Su voz salió de la oscuridad. Jadeaba, como si hubiera realizado un gran esfuerzo para decirlo.

—No sería difícil matarle. —Jerry jadeaba—. Podríamos acercarnos sin que nos viera. Pegarle con un martillo. En los sesos...

—No digas eso, Jerry.

—Tienes miedo.

Sí, porque estás diciendo las cosas terribles que hay en mi mente, pensaba yo. Podía sentir el fresco mango del martillo. Podía oírlo caer con un crujido sobre su cráneo, y ver el cráneo abrirse como un coco... rezumando un agua blanca.

—No —dije.

—Ojalá se hubiera muerto —dijo Jerry. Se echó otra vez a llorar. Sus lágrimas me consolaban. Lloraba por mí.

Una mañana dijo que había visto un avión, un pequeño avión gris, de un solo motor, pasar por encima nuestro. Yo no lo vi. Le dije que estaba soñando. Era un gallinazo o una garza... o un loro. Allí cualquier pájaro en pleno vuelo tenía el mismo aspecto que una Cessna o una Piper Cub. Jerry lloró porque no quise creerle. Me ponía igual que Padre, dijo. Peor que Padre.

—Mr. Haddy te dio las bujías y la gasolina. ¡Y Padre se atribuyó todo el mérito! ¿Quién pescaba en la laguna? ¡Sólo nosotros! Él nos trataba como esclavos, pero ¿qué pasó con su huerto y todos esos inventos estúpidos? Se los llevó el agua. ¡Le salvamos la vida!
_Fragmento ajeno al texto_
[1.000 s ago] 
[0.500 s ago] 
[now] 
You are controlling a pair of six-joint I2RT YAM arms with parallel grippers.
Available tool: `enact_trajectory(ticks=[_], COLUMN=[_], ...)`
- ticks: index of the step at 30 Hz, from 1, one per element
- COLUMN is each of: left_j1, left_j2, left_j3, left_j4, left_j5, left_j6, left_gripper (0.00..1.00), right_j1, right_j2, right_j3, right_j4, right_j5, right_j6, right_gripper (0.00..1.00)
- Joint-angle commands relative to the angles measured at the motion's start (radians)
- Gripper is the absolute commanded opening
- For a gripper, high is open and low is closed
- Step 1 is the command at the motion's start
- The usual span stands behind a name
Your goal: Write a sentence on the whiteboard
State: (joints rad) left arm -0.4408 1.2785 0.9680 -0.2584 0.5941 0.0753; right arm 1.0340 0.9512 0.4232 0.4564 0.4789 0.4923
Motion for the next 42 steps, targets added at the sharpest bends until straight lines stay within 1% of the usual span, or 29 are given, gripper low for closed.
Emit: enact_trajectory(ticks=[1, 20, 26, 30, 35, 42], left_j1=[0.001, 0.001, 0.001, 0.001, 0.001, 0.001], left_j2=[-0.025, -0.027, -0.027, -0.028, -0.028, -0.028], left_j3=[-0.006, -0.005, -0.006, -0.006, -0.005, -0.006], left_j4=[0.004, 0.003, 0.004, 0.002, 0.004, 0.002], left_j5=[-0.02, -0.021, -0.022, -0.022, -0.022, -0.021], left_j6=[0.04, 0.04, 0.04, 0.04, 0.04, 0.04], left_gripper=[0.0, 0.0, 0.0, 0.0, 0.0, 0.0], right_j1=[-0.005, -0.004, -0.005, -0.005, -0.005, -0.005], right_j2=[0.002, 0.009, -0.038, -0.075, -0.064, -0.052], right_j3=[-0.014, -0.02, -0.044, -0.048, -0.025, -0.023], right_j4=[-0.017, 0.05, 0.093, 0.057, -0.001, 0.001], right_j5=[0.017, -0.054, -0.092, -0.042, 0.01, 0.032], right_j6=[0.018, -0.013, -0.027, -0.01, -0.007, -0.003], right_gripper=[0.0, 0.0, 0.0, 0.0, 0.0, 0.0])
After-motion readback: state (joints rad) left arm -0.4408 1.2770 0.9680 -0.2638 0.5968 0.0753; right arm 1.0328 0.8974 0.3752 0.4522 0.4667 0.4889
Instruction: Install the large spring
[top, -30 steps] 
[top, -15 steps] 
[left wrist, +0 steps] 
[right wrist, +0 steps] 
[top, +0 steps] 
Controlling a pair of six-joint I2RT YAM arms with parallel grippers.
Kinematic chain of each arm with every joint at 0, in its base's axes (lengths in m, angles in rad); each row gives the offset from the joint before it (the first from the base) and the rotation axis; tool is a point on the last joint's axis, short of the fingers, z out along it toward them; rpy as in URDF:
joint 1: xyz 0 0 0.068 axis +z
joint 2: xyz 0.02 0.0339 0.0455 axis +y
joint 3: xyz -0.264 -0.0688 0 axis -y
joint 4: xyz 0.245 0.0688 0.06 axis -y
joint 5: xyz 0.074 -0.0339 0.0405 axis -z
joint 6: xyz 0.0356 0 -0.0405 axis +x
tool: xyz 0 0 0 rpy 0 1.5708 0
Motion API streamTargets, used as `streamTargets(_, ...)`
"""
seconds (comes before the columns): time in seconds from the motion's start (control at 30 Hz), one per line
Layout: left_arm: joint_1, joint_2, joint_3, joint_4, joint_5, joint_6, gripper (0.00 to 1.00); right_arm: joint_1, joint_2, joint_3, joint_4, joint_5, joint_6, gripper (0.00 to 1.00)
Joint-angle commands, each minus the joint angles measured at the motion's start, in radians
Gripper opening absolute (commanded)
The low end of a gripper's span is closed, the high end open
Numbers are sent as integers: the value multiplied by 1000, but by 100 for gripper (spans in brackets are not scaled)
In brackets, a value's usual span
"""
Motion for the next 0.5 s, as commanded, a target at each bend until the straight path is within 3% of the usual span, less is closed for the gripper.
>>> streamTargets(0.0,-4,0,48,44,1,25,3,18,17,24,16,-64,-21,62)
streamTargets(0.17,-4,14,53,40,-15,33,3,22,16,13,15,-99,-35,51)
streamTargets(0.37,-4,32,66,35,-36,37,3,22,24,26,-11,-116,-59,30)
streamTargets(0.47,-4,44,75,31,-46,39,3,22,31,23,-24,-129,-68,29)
Una vez más, expresaba mis pensamientos y me daba miedo.

—Si le cuentas lo de Mr. Haddy —dije—, yo le contaré lo que me has dicho... que quieres matarle.
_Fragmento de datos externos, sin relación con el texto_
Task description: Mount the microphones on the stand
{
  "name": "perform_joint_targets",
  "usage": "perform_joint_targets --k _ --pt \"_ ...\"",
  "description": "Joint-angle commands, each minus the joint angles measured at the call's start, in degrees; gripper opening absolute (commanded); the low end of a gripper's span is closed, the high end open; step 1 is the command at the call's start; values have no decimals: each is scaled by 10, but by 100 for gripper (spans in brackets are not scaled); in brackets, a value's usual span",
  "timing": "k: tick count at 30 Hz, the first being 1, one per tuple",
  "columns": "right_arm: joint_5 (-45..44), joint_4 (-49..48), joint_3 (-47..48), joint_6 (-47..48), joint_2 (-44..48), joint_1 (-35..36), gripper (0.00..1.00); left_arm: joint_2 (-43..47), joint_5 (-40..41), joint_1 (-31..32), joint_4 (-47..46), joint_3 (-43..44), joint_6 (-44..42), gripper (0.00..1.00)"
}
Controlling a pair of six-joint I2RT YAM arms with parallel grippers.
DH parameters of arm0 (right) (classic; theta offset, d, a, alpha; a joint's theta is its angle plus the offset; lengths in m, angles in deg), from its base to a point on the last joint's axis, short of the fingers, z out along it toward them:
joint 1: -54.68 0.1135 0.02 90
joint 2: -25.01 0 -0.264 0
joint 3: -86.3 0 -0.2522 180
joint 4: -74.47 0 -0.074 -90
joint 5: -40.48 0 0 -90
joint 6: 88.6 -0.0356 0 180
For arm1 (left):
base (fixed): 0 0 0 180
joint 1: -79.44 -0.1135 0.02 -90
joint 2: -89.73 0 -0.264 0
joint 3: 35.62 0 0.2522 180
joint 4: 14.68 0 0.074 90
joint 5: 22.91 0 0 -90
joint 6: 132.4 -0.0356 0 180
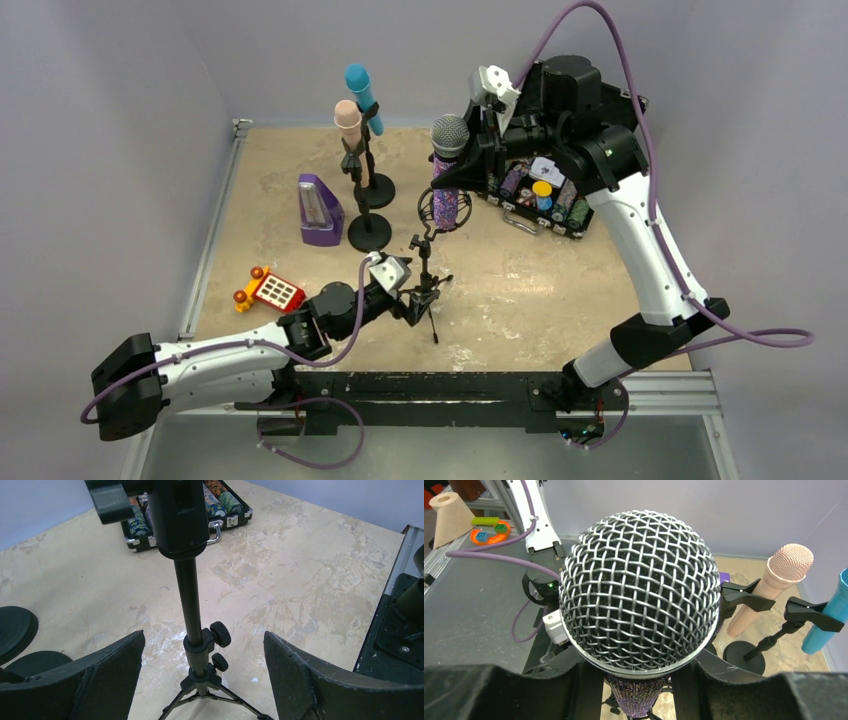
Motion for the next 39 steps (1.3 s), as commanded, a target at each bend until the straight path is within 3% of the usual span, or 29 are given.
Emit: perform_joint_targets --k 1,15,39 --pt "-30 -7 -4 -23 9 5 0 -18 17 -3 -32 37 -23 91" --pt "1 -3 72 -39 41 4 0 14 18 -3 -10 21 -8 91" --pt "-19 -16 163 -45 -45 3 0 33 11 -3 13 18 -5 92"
Jerry fue presa de pánico. Sabía que había ido demasiado lejos.

—De todas formas —dije yo—, él lo negaría.

—Porque es un mentiroso. Se equivoca en todo.

—Tú no lo sabes. No hay ninguna prueba. Probablemente tiene razón... ¡Mr. Haddy estaba de acuerdo! Tienes doce años y la cara sucia. Cuando la semana pasada Papá te soltó en esta piragua casi se te salen los ojos de tanto llorar. Te alegraste de que te recogiera.
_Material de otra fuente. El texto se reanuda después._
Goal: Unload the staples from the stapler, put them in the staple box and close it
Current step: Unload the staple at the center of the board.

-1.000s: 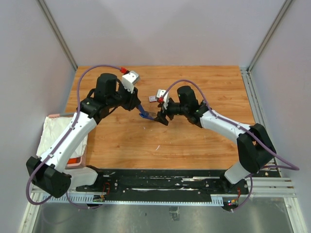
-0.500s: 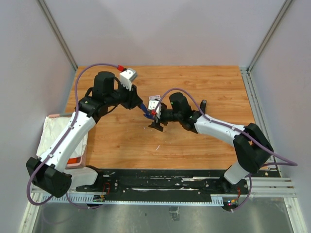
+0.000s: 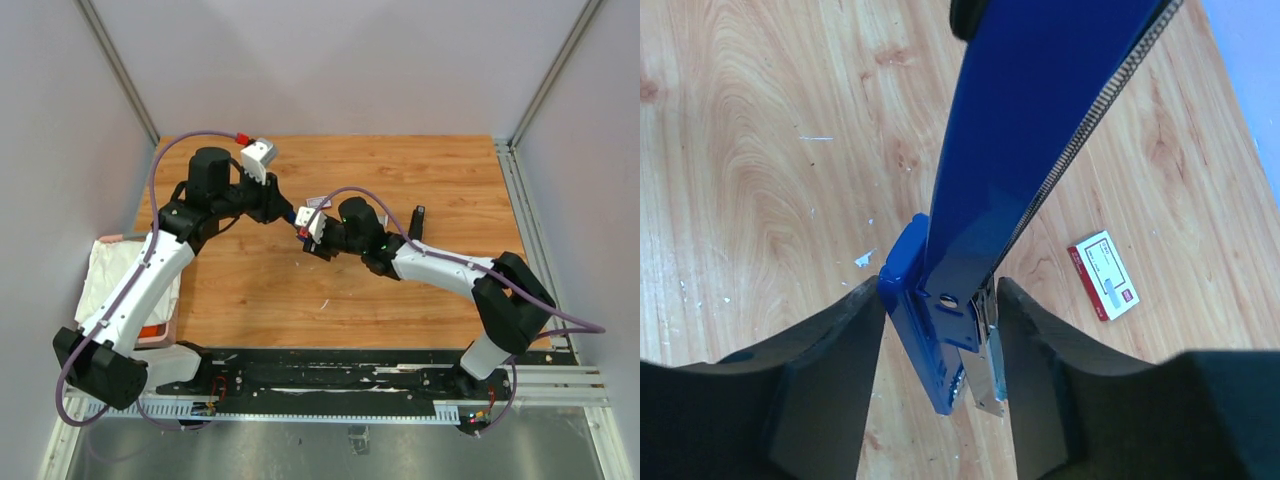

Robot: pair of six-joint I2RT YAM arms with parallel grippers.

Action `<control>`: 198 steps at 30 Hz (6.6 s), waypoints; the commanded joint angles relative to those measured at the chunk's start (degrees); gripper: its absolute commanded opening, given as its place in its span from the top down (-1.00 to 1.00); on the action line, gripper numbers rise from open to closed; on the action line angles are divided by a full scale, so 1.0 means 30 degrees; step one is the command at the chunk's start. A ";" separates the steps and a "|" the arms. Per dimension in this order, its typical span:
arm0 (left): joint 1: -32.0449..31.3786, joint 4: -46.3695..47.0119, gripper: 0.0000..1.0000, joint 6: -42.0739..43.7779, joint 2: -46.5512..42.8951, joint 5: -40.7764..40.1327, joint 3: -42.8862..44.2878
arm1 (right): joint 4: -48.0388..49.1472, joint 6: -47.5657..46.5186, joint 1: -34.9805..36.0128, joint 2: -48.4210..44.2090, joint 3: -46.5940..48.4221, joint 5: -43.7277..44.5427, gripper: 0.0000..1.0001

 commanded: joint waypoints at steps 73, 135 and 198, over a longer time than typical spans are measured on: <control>0.4916 0.2517 -0.96 0.0613 -0.2385 -0.0309 -0.1271 | -0.2734 1.2771 -0.3802 0.2983 0.4634 -0.8837 0.49; 0.4916 0.3543 -0.96 0.0195 -0.3185 0.0715 -0.2909 | -0.1014 1.6536 -0.4090 0.7355 0.5287 -1.1528 0.41; 0.5942 0.1473 -0.83 -0.1215 0.1188 0.7130 -0.1590 | -0.7610 0.2543 0.1817 0.1393 0.6393 0.1976 0.45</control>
—Me engañó. Ahora ya no lloraría. Me iría.

Pero tenía los ojos rojos y costrosos como heridas.

Padre miró hacia atrás, y al ver que discutíamos (el ruido del motor fueraborda no le permitía oír lo que decíamos), movió la cabeza de arriba abajo y sonrió como diciendo «Estáis en vuestro sitio, basura».

Madre había dicho que si tenía razón éramos la gente más afortunada del mundo. Si se equivocaba, estábamos cometiendo un espantoso error. Pero le obedecía. También ella tenía miedo.